Indian Ocean

Australia Boosts Indian Ocean Travel Safety After MH370

Because of Australia's isolation, the nation of just 24 million people has search and rescue responsibility for around 10 percent of the Earth's surface

Australian authorities say they have helped make the Indian Ocean safer for air and sea travelers since Malaysia Airlines Flight 370 vanished in the vast expanse four years ago through search and rescue training with island nations.

Search and rescue officials from Mauritius, the Maldives and Sri Lanka are visiting the Australian Maritime Safety Authority headquarters in Canberra this week as part of a regional training program that began in 2015.

Rick Allen, an Australian search and rescue coordinator who is taking part in the training, said five Sri Lankan fishermen were rescued faster and more efficiently after their boat sank in 2016 thanks to the three countries having an Australian online broadcast system to alert merchant shipping to emergencies.

"We're all about strengthening the response options that are available in search and rescue. We're particularly dealing in that remote northwestern part of the Indian Ocean," Allen said.

"Already we're seeing benefits. So the program not only involved work-shopping, meeting together, it also involved delivering systems and delivering tool that enable our partners to work more effectively in search and rescue," he added.

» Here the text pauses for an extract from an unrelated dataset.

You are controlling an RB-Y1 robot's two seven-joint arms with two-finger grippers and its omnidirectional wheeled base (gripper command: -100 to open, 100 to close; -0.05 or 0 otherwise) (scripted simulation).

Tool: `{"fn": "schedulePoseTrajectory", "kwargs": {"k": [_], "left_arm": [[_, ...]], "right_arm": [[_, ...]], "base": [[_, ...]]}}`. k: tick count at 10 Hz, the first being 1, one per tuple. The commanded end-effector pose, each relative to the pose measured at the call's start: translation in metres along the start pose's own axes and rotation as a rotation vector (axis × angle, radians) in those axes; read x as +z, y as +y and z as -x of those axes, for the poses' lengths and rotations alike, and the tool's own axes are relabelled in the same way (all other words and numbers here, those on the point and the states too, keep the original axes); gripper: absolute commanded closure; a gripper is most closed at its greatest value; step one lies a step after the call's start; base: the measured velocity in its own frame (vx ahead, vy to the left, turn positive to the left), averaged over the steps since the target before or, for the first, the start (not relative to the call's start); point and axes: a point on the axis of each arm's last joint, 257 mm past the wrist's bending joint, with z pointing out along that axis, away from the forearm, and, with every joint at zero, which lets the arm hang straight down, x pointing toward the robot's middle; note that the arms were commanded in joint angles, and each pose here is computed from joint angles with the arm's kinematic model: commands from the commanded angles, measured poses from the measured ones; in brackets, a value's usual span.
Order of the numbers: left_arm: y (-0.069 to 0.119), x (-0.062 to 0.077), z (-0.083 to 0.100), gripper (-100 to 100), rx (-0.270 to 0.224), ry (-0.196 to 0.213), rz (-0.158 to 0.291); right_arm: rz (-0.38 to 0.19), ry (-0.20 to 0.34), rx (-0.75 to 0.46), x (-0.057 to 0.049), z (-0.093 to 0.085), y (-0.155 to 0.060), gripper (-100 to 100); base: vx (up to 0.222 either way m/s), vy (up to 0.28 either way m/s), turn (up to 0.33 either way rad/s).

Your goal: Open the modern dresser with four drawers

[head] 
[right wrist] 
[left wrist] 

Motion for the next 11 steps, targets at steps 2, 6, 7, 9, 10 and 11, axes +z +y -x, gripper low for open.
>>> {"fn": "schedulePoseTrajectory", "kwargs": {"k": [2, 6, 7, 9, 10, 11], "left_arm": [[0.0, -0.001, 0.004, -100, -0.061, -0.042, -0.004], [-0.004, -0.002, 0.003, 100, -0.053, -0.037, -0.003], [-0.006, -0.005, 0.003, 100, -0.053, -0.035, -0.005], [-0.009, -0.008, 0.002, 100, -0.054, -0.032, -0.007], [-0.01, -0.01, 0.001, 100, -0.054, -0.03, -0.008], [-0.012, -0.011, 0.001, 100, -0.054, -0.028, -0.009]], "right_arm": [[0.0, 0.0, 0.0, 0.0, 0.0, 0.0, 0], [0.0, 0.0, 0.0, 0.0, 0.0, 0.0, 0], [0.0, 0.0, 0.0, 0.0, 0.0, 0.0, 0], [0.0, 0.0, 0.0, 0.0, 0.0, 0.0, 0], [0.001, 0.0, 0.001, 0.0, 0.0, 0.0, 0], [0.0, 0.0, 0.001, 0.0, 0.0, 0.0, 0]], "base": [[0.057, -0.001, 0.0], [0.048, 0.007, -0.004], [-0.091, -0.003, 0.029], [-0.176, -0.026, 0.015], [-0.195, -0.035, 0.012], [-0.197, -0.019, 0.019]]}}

Australia has developed particular expertise in search and rescue operations that test the limits of the distances that search planes can stay airborne.

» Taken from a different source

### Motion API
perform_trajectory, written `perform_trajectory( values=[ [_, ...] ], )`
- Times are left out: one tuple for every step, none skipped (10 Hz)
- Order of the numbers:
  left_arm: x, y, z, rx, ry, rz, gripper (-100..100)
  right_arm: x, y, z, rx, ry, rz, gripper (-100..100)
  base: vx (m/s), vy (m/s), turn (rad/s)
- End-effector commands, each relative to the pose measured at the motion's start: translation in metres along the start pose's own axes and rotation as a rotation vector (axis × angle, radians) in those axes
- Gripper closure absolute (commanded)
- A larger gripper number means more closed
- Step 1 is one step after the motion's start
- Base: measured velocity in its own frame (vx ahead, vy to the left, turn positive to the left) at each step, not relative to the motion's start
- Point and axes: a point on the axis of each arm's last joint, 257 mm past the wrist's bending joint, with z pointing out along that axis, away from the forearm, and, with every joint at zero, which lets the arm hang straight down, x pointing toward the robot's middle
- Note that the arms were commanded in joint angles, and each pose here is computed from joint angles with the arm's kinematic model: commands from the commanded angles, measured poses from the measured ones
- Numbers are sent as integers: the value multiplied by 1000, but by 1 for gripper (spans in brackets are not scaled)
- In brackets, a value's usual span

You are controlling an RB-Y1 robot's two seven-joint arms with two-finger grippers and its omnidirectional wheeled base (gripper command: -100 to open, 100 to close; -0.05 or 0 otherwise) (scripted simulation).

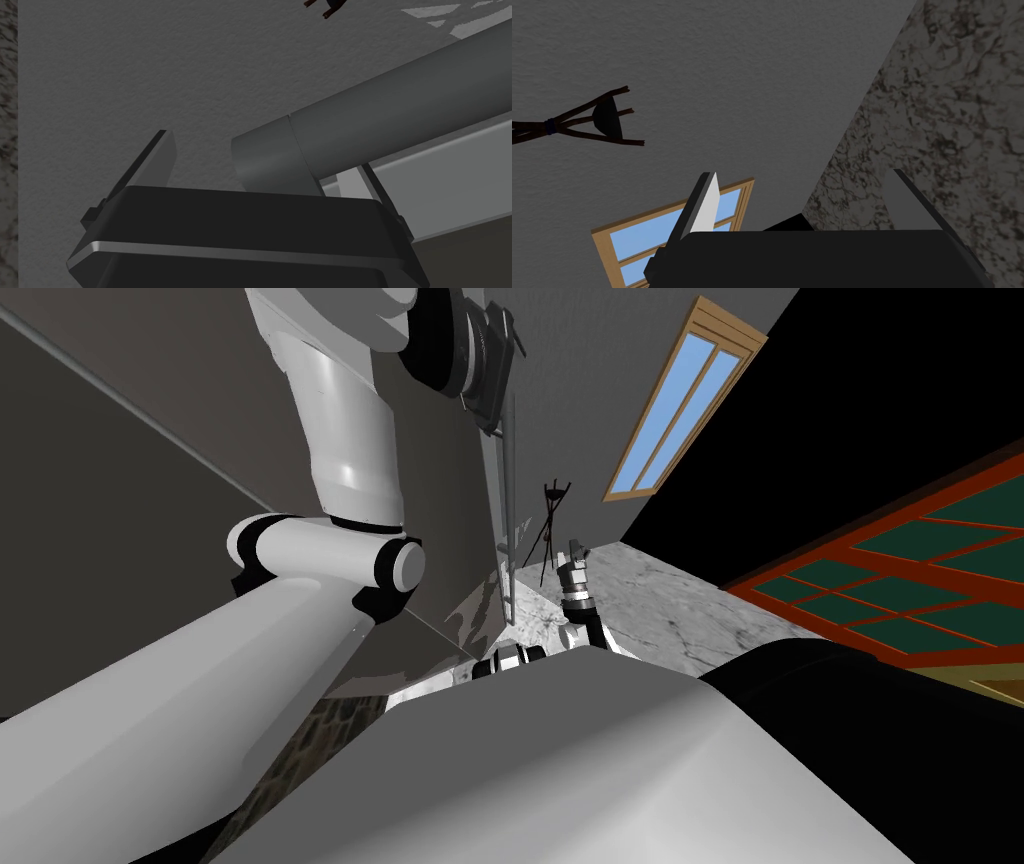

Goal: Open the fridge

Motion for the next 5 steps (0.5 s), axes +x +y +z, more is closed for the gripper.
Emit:
perform_trajectory(
  values=[
    [-4,-30,-14,49,-9,16,-100,0,0,0,0,0,0,0,14,-19,48],
    [-4,-30,-14,49,-9,16,-100,0,0,0,0,0,0,0,0,0,0],
    [-4,-30,-14,49,-9,16,-100,0,0,0,0,0,0,0,0,0,0],
    [-4,-30,-14,49,-9,16,-100,0,0,0,0,0,0,0,-3,4,-16],
    [-4,-30,-14,49,-9,16,-100,0,0,0,0,0,0,0,-7,9,-24]
  ],
)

Because of Australia's isolation, the nation of just 24 million people has search and rescue responsibility for around 10 percent of the Earth's surface.

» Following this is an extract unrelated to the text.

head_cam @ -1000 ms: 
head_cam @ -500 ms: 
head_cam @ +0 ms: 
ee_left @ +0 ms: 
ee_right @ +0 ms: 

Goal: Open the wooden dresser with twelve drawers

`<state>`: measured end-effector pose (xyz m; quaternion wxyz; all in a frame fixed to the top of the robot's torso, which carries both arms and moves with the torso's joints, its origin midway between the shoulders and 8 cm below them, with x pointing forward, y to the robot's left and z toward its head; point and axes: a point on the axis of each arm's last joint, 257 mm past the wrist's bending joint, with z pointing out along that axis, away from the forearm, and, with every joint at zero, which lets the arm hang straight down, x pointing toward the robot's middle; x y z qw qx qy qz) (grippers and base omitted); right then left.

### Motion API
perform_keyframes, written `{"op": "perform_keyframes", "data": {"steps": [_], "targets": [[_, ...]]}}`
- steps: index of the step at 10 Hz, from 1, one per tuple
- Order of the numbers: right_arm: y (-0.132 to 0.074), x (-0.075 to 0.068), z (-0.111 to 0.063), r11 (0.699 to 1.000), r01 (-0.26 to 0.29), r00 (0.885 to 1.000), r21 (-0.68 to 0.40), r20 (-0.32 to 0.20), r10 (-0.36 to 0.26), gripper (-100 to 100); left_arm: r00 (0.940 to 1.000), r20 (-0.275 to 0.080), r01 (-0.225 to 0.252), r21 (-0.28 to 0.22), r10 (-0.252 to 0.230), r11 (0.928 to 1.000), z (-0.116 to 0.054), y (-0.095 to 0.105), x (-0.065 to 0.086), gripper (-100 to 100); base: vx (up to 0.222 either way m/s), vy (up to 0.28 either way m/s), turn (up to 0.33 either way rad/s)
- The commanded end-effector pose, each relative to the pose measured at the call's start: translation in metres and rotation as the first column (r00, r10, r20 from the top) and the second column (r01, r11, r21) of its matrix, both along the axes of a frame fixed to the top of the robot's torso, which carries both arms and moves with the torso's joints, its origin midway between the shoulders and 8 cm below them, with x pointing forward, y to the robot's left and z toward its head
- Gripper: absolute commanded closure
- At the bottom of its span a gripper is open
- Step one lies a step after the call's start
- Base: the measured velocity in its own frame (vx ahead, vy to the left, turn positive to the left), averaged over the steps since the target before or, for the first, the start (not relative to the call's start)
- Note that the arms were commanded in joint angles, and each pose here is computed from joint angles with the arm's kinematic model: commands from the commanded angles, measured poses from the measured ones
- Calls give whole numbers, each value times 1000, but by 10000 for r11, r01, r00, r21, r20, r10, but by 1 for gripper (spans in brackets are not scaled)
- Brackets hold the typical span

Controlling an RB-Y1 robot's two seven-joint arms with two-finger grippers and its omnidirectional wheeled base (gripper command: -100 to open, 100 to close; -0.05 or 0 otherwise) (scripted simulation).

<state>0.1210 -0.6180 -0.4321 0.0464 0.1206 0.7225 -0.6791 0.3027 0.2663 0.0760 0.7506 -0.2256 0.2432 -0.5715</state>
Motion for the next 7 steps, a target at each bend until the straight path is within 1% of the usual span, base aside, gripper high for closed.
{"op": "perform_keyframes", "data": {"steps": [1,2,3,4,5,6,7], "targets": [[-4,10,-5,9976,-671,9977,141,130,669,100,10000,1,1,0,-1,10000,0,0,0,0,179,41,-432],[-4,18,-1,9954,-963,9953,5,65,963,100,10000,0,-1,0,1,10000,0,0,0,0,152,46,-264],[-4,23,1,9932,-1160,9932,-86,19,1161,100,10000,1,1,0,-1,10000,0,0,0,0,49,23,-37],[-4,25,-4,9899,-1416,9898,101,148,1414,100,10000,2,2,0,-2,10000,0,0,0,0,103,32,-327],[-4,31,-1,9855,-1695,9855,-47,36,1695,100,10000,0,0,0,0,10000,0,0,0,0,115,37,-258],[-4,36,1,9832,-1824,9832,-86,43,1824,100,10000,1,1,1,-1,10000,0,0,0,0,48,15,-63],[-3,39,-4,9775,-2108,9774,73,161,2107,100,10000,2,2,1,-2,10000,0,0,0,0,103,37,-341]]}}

From a downtown second-floor control room in land-locked Canberra, the authority coordinated a massive multinational search by air and sea search for Flight 370.

The plane is thought to have crashed in the remote, far southern Indian Ocean on March 8, 2014.

The Boeing 777 with 239 passengers and crew on board was initially thought to have crashed on its flight path from Kuala Lumpur, Malaysia, to Beijing. Subsequent information confirmed the plane had flown far off course.

Aircraft based in the west coast city of Perth searched for more than a month across more than 4.6 million square kilometers (1.8 million square miles) of ocean.

An aviation official from Mauritius has been attending the training sessions since they began in January 2015. A wing flap confirmed to be part of Flight 370 was found on a Mauritius beach in May 2016, brought by ocean currents from the presumed-but-still-not-found crash site.

"The great thing about this program is the human-centered approach," said Mohammad Karimbocus, chief officer in the Mauritius Department of Civil Aviation.

"It is also concentrating on getting people competent enough to deal with the unexpected and unlikely disaster scenario — all in the light of the MH370 tragedy," he added.

While Flight 370 motivated the program, officials worked on more mundane scenarios this week in Canberra's Joint Rescue Coordination Center, where maritime and aviation incidents are managed side by side.

The maritime officials handled the imaginary rescue of a merchant seaman who fell overboard from a cargo ship deck off the north Australian coast near the city of Darwin. Aviation officials dealt with a scenario of a light plane that reported smoke in the cockpit while flying toward Darwin.

The training program is funded out of Australia's foreign aid budget and aims to strengthen cooperation and capability with the three countries which border Australia's search and rescue region in a vast and remote part of the world.